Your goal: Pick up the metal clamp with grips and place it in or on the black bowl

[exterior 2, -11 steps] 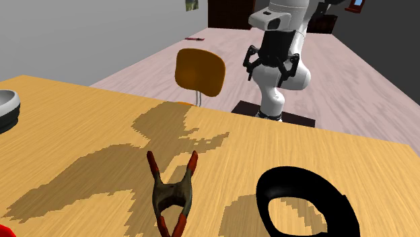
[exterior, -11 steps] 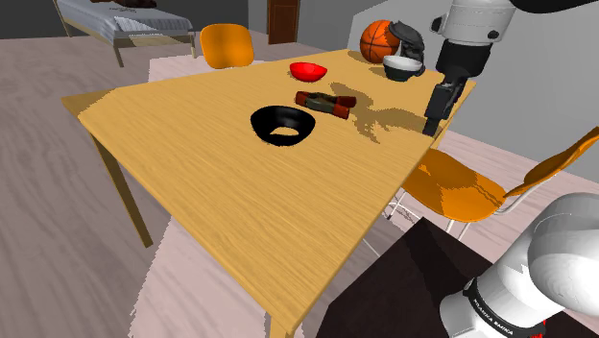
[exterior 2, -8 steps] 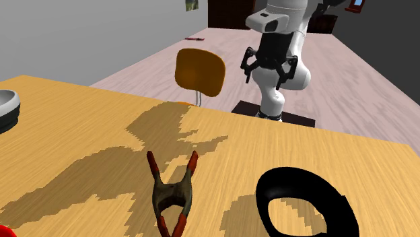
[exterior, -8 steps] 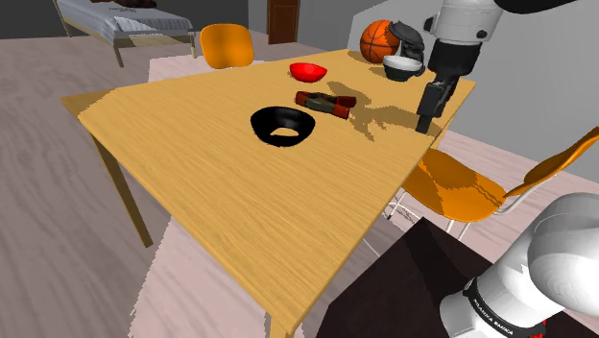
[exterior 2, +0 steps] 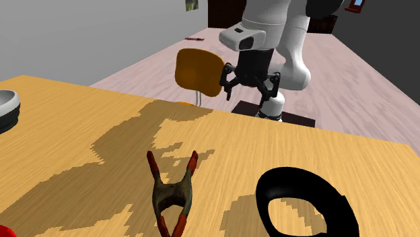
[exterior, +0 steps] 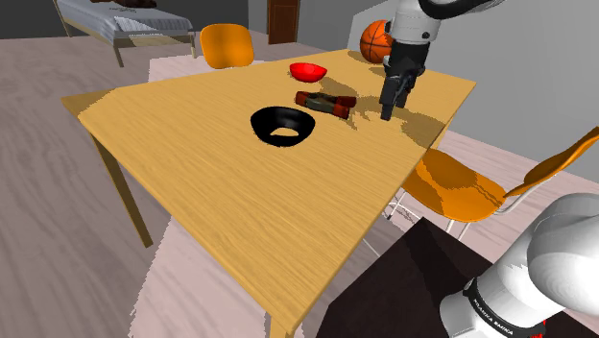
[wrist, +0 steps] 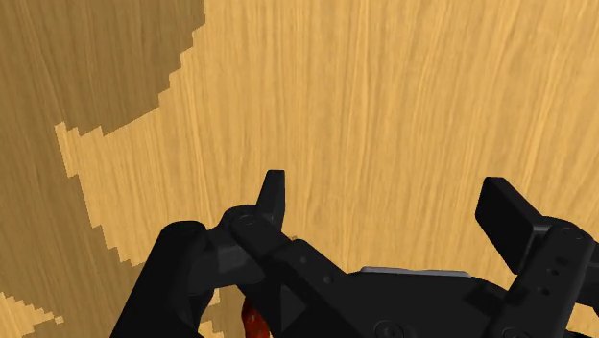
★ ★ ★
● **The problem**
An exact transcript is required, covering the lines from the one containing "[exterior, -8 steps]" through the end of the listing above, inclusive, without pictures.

● **Result of this exercise**
[exterior, -8 steps] 
[exterior 2, +0 steps] 
[exterior, +0 steps] 
[wrist, +0 steps] 

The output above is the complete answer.